RICK GRAMMIER: No, not at all. Actually it was quite tense. We let it go 24 hours before impact. We put it on an impact trajectory, which it was basically in free flight then for 22 hours, but we had always planned that during the last two hours the auto navigation software would kick in and we would have to perform up to three, what we call impact trajectory maneuvers. In fact that's exactly what we did. The first maneuver was computed and fired at 90 minutes prior to impact. It then assessed where it was, computed another solution and fired at 35 minutes before impact and then finally 12.5 minutes out it performed its last maneuver which is basically to offset it so that it could be viewed by the flyby spacecraft. And it performed flawlessly.
RAY SUAREZ: The pictures of the approaching surface of the comet are really stunning. Until how close to impact time was that smaller craft taking pictures?
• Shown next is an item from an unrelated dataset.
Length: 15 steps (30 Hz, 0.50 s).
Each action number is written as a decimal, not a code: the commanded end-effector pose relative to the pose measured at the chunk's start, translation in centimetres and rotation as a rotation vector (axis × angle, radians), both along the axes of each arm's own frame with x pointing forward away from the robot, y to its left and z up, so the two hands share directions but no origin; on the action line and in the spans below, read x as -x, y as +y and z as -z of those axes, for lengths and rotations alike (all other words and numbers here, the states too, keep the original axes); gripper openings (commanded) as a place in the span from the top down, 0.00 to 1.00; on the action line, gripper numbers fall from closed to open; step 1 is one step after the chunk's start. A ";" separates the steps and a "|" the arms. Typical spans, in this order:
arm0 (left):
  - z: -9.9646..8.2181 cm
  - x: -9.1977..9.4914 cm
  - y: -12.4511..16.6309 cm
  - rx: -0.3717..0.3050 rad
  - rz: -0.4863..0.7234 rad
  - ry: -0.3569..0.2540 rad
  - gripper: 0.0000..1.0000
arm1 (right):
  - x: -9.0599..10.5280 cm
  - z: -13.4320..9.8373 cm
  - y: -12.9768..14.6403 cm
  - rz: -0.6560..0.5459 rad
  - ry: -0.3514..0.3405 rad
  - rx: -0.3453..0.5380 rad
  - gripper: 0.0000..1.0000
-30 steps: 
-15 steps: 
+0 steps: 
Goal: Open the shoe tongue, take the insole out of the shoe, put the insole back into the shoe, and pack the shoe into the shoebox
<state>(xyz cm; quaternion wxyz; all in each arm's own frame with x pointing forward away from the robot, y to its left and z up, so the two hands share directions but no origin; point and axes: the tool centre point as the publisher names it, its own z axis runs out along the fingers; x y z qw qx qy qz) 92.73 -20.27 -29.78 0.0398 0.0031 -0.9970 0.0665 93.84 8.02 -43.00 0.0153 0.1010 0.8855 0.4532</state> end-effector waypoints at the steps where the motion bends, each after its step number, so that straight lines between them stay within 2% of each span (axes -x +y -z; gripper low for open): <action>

RICK GRAMMIER: Actually, the last picture we got back was three seconds prior to impact, which is phenomenal. We had thought that we'd be lucky if we could get one 30 seconds. That was our goal. To get one 30 seconds prior to impact but we were concerned about the dust particles when we fly through the coma that would be knocking the Impactor spacecraft back and forth and may cause it to have its optics stand blasted. It just kept taking it all the way in.
RAY SUAREZ: What did the other craft that was watching all this going on see?
RICK GRAMMIER: Well, the flyby obviously was standing back a little bit per the plan. We had slowed it down just long enough so that it could get 13 minutes of imaging, of the actual impact and the crater formation. And it, in fact, had its own algorithms that targeted that exact same spot which was one of our concerns as well, that it wouldn't be able to see the impact site if it didn't compute it right. And it performed again flawlessly.
It actually captured the impact, the resulting bright flash which was just fantastic. It captured the crater formation and the debris that was thrown out. Then as it passed under and started looking back, it could still see the cratering debris that was being illuminated by the sunlight so it actually captured just some fantastic images.
RAY SUAREZ: This early on before you've really had a chance to go over your data, what observations can you make just based on what you've been able to see so far?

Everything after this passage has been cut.